Marek Malik, Daniel Lacroix and Mike Wilson
Malik will best be known for ending the NHL's longest shootout in spectacular fashion with a dazzling between the legs move, completely unexpected from the 6.06, 240 pound stay-at-home rearguard. Lacroix, the current assistant coach for the Tampa Bay Lightning, was an enforcer who fought his way into over 200 NHL games. Wilson, the 1993 first round draft choice of the Vancouver Canucks, ended his 336 game career with one game for the 02/03 New York Rangers.
Aaron Gavey, Peter Popovic and Andrei Nikolishin
Gavey played 7 games for the 98/99 Cup winning Dallas Stars, not enough action to get his name on the trophy. He retired after playing only 5 games in his last NHL season for the 05/06 Anaheim Mighty Ducks.
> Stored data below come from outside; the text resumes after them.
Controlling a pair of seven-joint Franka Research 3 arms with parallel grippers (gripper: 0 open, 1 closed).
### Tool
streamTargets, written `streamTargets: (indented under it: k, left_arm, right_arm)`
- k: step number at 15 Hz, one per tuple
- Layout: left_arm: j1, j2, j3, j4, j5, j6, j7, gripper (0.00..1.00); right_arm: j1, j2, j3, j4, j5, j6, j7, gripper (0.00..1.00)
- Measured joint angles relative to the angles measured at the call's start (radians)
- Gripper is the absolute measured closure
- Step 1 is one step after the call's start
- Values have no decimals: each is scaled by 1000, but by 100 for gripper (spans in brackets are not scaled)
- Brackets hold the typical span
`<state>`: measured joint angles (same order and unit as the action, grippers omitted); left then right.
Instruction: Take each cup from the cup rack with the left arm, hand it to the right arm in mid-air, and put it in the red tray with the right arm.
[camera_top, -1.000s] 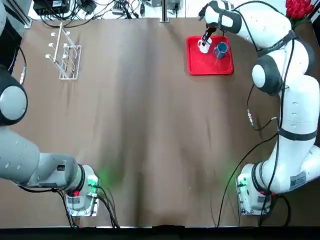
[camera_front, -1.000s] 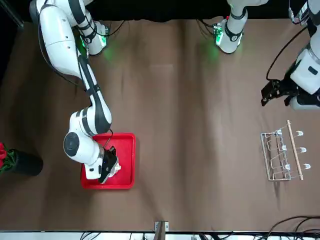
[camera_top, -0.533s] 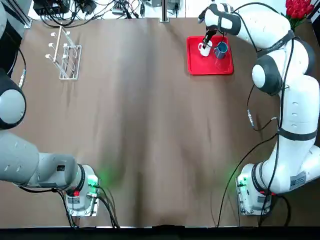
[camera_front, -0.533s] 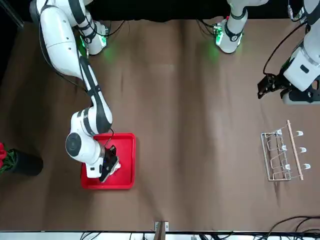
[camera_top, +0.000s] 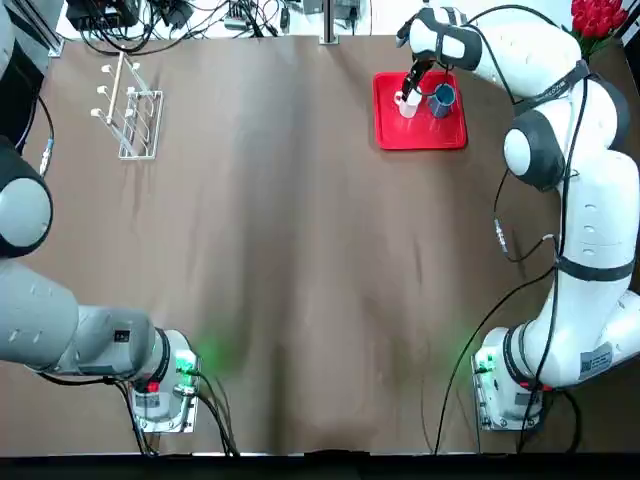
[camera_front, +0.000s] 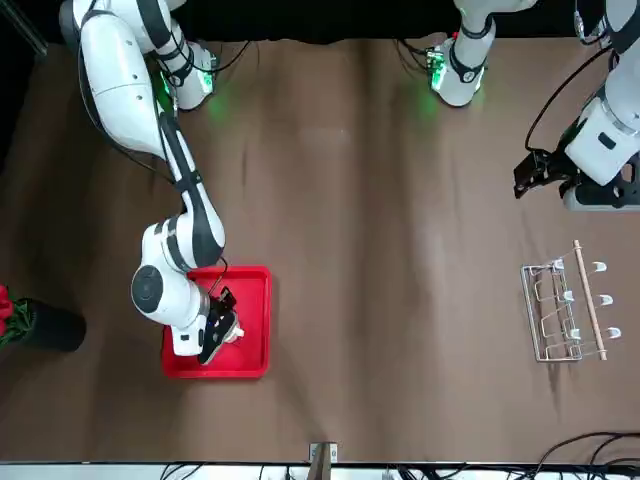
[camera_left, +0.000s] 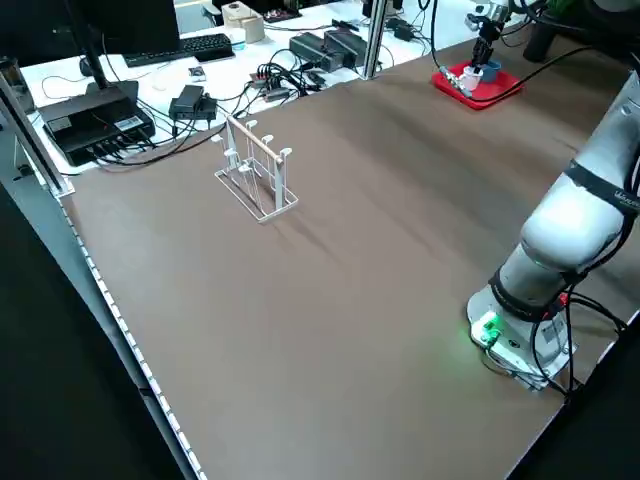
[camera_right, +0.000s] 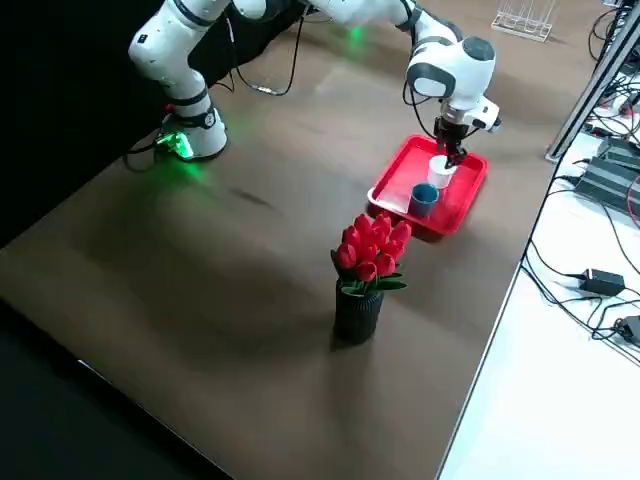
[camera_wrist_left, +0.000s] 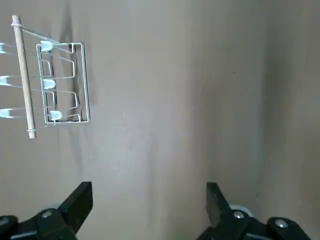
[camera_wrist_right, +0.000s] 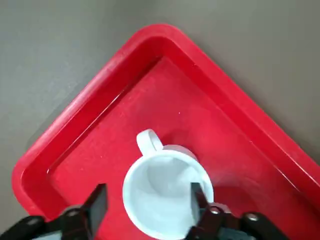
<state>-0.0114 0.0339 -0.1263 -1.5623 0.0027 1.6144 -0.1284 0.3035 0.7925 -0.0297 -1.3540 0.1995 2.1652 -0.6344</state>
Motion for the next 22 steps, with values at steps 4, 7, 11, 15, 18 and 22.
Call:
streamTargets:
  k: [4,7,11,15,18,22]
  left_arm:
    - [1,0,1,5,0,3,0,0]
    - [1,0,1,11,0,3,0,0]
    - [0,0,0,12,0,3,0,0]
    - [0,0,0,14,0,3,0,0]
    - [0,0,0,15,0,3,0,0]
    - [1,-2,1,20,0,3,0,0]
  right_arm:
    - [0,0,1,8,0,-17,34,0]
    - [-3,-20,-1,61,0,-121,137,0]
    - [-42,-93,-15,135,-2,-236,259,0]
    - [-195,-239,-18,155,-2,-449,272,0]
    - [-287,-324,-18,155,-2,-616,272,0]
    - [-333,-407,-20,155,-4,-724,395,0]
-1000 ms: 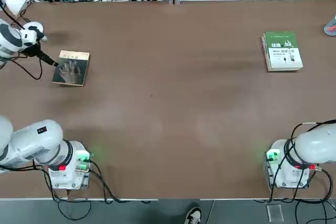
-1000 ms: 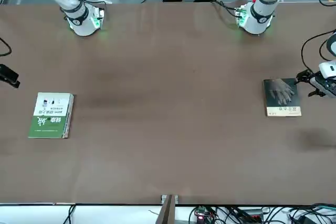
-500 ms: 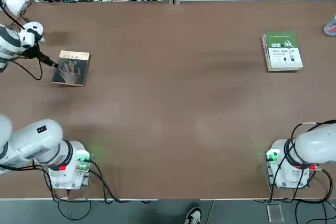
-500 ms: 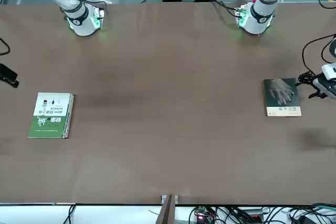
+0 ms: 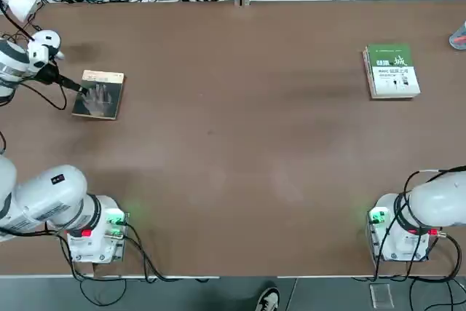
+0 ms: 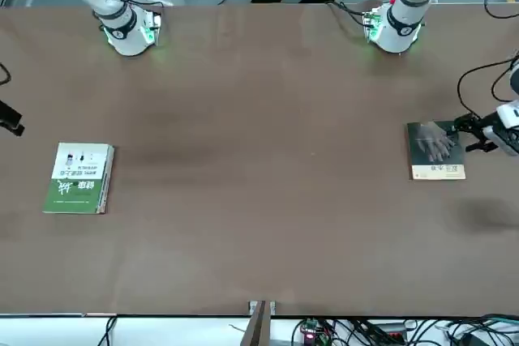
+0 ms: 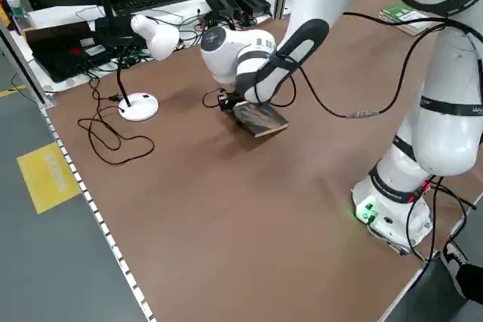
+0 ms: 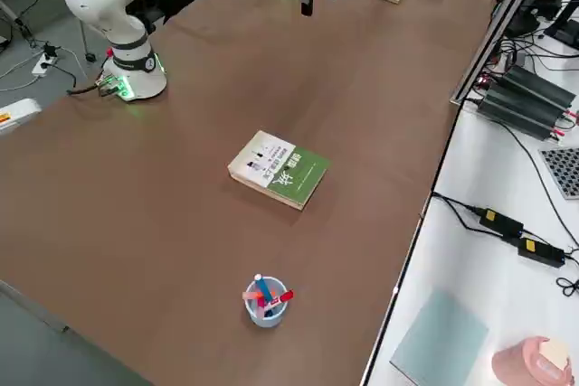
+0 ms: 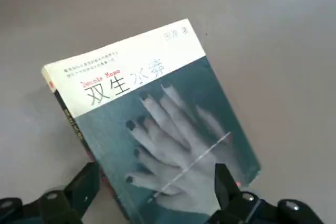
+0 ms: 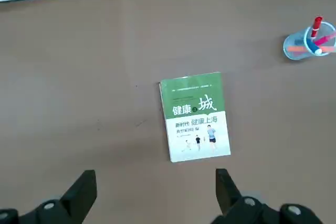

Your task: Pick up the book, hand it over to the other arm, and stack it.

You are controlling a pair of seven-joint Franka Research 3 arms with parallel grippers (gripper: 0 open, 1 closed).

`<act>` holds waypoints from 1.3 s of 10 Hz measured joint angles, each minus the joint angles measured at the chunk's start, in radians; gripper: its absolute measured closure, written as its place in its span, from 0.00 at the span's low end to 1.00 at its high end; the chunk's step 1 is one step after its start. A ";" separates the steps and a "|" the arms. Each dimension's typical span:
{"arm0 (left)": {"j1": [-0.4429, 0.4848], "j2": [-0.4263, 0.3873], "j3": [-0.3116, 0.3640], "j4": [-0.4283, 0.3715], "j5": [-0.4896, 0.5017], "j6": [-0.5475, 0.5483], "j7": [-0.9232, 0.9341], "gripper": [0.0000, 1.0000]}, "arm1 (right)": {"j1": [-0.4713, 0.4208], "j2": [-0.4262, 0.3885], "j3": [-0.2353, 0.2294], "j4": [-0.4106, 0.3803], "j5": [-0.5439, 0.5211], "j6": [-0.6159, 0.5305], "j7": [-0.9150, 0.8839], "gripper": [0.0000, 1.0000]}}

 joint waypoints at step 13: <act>0.060 0.123 0.006 0.128 0.004 -0.148 -0.164 0.03 | -0.045 0.000 0.041 0.000 0.000 0.000 0.000 0.00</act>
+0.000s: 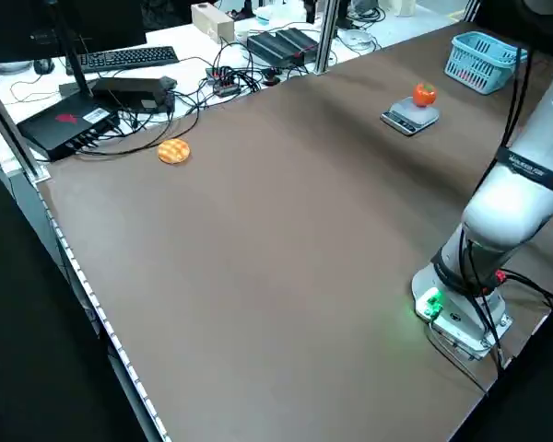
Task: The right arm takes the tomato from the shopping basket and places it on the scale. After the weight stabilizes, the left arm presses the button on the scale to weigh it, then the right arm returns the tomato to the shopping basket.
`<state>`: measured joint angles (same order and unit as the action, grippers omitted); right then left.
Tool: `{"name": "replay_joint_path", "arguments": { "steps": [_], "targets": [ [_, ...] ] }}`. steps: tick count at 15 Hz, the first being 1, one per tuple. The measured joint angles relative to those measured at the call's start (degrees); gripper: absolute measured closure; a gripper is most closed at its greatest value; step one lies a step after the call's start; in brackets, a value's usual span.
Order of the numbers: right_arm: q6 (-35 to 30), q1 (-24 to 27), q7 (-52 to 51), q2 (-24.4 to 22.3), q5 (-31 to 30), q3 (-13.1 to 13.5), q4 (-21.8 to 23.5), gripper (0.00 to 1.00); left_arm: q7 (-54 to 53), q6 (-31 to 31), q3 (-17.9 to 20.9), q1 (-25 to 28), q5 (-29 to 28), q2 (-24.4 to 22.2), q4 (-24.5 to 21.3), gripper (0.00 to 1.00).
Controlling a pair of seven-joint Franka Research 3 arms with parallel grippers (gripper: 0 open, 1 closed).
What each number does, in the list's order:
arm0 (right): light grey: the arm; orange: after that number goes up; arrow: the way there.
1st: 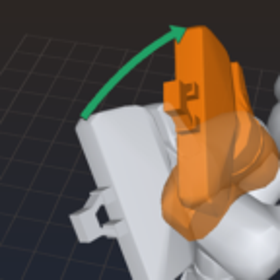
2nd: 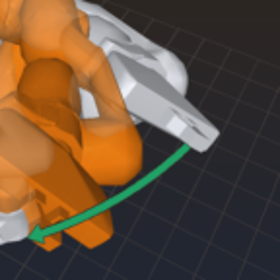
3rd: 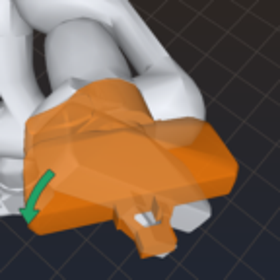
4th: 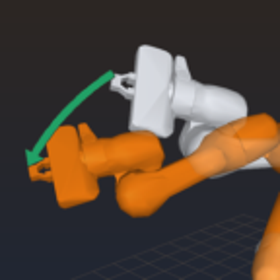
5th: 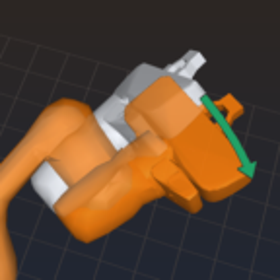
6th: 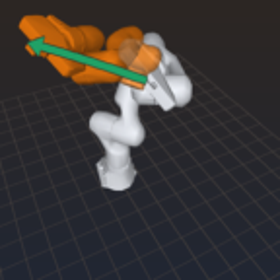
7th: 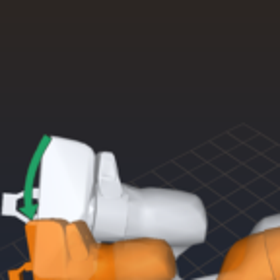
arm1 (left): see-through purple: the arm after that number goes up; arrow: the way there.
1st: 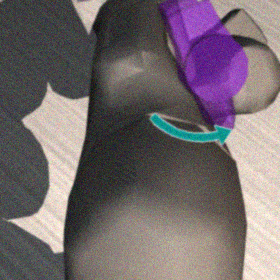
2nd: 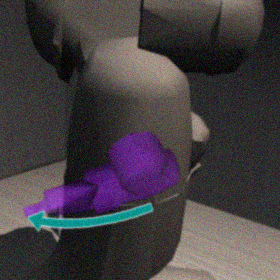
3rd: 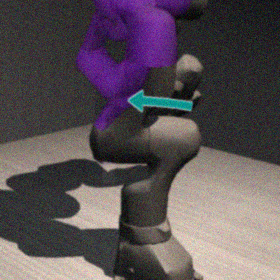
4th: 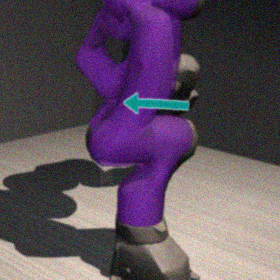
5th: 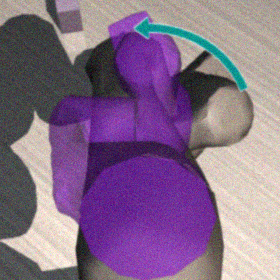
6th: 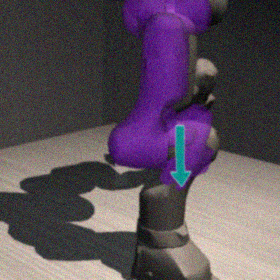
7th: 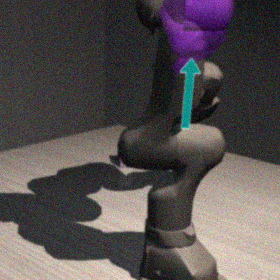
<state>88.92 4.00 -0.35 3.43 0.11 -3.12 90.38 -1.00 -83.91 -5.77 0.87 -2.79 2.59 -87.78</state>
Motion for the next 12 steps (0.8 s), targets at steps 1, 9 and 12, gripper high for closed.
{"name": "replay_joint_path", "arguments": {
  "steps": [1, 9, 12],
  "targets": [
    [-0.08, -0.57, -0.32, 0.23, 0.92, -0.56, 0.19, 0.03, -0.2, 0.32, -0.05, 0.6, 0.0, -1.08, 0.0, 0.0],
    [11.5, -10.96, -6.09, 17.36, 42.52, -2.56, 4.21, 0.01, 0.25, 3.38, 7.3, -2.1, 1.62, -3.45, -1.54, 0.0],
    [18.88, -13.53, -15.92, 21.32, 51.02, -2.59, 8.06, 0.01, 0.24, 2.85, 11.21, -3.93, 3.27, -5.17, -3.79, 0.0]
  ]
}}
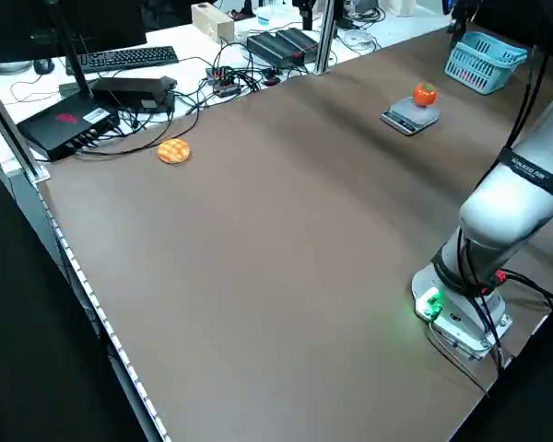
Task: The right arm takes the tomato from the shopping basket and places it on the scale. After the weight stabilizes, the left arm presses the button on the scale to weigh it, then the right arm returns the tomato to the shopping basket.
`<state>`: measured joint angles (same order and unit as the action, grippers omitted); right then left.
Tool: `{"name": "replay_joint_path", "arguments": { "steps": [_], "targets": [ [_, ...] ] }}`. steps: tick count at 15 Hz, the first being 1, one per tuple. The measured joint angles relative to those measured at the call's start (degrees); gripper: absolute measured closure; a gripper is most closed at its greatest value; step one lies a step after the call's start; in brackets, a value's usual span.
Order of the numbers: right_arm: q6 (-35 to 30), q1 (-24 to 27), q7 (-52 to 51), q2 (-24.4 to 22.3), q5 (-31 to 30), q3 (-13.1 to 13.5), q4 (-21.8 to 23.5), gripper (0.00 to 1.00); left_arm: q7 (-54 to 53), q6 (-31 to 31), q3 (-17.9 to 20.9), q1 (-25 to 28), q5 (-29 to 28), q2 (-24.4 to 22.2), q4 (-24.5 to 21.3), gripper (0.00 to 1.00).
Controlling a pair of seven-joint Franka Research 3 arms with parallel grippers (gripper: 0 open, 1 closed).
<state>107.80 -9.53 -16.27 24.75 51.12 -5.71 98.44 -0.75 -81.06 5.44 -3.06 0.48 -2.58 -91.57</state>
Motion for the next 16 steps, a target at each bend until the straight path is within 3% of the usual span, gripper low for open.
{"name": "replay_joint_path", "arguments": {
  "steps": [5, 11, 16],
  "targets": [
    [1.82, 0.66, -17.46, 4.02, 11.69, 0.52, 6.28, 0.01, 1.26, -0.06, -0.53, -0.27, 0.59, -1.06, -0.9, 0.0],
    [4.9, 0.74, -30.66, 10.12, 21.9, 0.51, 7.24, 0.01, 4.99, -0.81, -6.86, -0.72, 0.23, -1.46, -1.05, 0.0],
    [6.03, 0.13, -36.39, 13.59, 26.92, 0.27, 7.29, 0.01, 5.06, -0.95, -7.25, -0.77, 0.14, -1.55, -1.05, 0.0]
  ]
}}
Popovic played most of his 500+ NHL games with the Montreal Canadiens. Nikolishin grew up without a father, a victim of Stalin's Great Purge in the Soviet Union. Nikolishin later went on top win an Olympic Bronze medal with the 2002 Russian hockey team.
Michal Sykora and James Black
Sykora travelled around North America and Europe for 15 years and retired with 267 regular season NHL games. Black dressed for 352 games between the Whalers, North Stars, Dallas Stars, Sabres, Blackhawks and Capitals.